Additional economists have also expressed strong reservations about the modified bailout and say there are ways to stabilize Wall Steet without putting taxpayer money at risk. These are worth a shot before handing over to the Treasury Secretary the enormous power  bestowed by this bailout plan–especially when there is no guarantee that it will stave off the steep economic downturn that it it supposed to avert.

The Democrats cave again–and we’ll all rue the day.

Trickle Up Economics

Saturday, September 27th, 2008

There’s more than one way to avert a nasty economic slump.

Kudos to McClatchy Newspapers for a very different take on the proposed Wall Street bailout.

Reporter Kevin G. Hall quotes economists and analysts who doubt that the Wall Street-oriented proposal will actually stave off a deep recession.

They include James K. Galbraith at the University of Texas, Simon Johnson at MIT,  Kenneth Rogoff at Harvard, and Ed Yardeni.

All four think the proposal is flawed and rushed, and point to better and cheaper ways to restore enough confidence so that banks are willing to lend again at reasonable rates.

Why not do what the federal government did during the Great Depression? It would probably cost no more than $700 billion just to buy up homes in forclosure and rework the mortage terms so that the current owners can remain in them.
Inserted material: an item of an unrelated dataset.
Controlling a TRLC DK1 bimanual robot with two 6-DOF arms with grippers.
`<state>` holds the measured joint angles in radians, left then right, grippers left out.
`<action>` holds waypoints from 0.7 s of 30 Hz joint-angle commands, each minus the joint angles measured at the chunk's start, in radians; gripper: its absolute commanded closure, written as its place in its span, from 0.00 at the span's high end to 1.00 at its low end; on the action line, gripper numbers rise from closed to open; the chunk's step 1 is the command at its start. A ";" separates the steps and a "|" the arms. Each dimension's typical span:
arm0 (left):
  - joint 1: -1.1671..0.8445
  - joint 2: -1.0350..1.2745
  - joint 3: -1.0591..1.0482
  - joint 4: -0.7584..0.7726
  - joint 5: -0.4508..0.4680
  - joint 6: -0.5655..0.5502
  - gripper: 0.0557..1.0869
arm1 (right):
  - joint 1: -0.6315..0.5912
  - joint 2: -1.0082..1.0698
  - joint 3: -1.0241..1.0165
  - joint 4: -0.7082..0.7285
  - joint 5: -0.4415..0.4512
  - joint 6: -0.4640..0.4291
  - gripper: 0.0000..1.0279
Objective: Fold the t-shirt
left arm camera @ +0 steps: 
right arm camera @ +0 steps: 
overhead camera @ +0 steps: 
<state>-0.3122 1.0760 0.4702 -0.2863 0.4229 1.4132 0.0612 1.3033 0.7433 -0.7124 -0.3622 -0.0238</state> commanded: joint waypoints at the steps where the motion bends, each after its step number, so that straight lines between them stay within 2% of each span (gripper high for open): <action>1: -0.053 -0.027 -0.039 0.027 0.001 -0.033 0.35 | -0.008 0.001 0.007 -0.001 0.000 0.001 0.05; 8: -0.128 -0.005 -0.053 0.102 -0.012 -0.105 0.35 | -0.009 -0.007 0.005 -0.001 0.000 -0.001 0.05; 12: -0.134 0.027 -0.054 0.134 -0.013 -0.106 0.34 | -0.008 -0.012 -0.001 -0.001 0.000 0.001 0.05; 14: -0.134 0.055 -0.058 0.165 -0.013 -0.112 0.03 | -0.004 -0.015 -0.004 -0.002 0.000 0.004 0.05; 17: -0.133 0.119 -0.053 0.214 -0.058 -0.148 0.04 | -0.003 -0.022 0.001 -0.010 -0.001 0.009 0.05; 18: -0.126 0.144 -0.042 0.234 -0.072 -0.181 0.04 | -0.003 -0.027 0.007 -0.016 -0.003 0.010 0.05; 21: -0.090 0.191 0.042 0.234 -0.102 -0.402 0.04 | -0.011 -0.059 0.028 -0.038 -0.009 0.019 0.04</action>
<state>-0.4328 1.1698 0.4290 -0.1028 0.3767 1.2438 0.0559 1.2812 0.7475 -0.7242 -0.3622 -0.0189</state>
This approach would definitely help Main Street, and since the problems on Wall Street originate with investments backed by shaky mortgages, it will help there as well. Trickle-up economics, for a change.

Then we have to get back to across-the-board financial industry reregulation so that the same problems don’t pop up down the road.

To do that, however, we’ll have to elect a Democratic president as well as Senate and House of Representatives.

In his own words, the Republican candidate is “fundamentally a deregulator” and helped push the deregulation laws that helped get us into this mess in the first place.